Тем временем люди, испорченные невыносимой наблюдательностью, не придав значения беде, которую творил дикий преждевременный паводок на Подоле, обратили внимание князя Владимира и его тысяцких и тиунов на вещь, казалось бы, малоприметную, если не иметь в виду того, что происходило это у подножья княжеской Горы.

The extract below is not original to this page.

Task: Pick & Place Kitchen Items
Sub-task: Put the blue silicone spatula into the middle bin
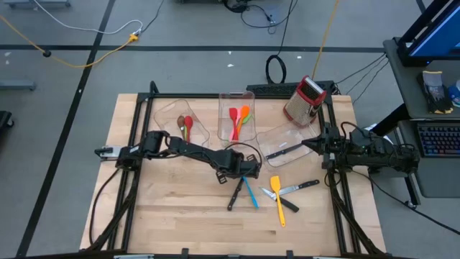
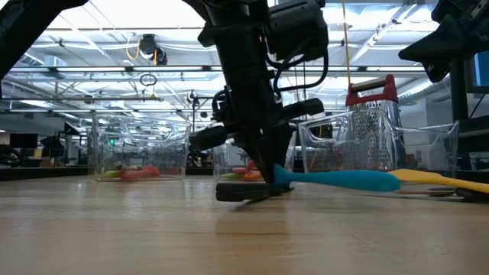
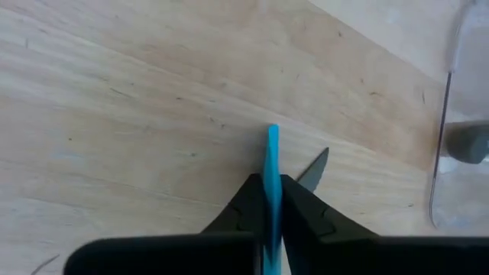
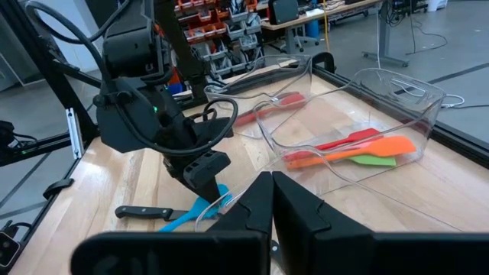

Что же было замечено? На днепровском острове напротив Красного двора в одну ночь неожиданно и загадочно выросла новенькая баня. Остров этот выходил из воды лишь летом, а весной воды заливали его, каждый раз нанося перемытый песок, и только высокие вербы обозначали своими зелеными верхушками место этого островка на Днепре. На этот раз разъяренная вода, идя поверх не вскрывшихся еще льдов, также затопила остров, оставив лишь узенький песчаный гребешок; и вот на этом гребешке таинственные и опасные люди, каким-то образом перебравшись через клокочущую холодную воду, перевезя туда необходимое дерево, за одну ночь изловчились поставить баню и до утра исчезнуть оттуда, потому что даже самым наблюдательнейшим не удалось заметить какого-либо живого следа на острове.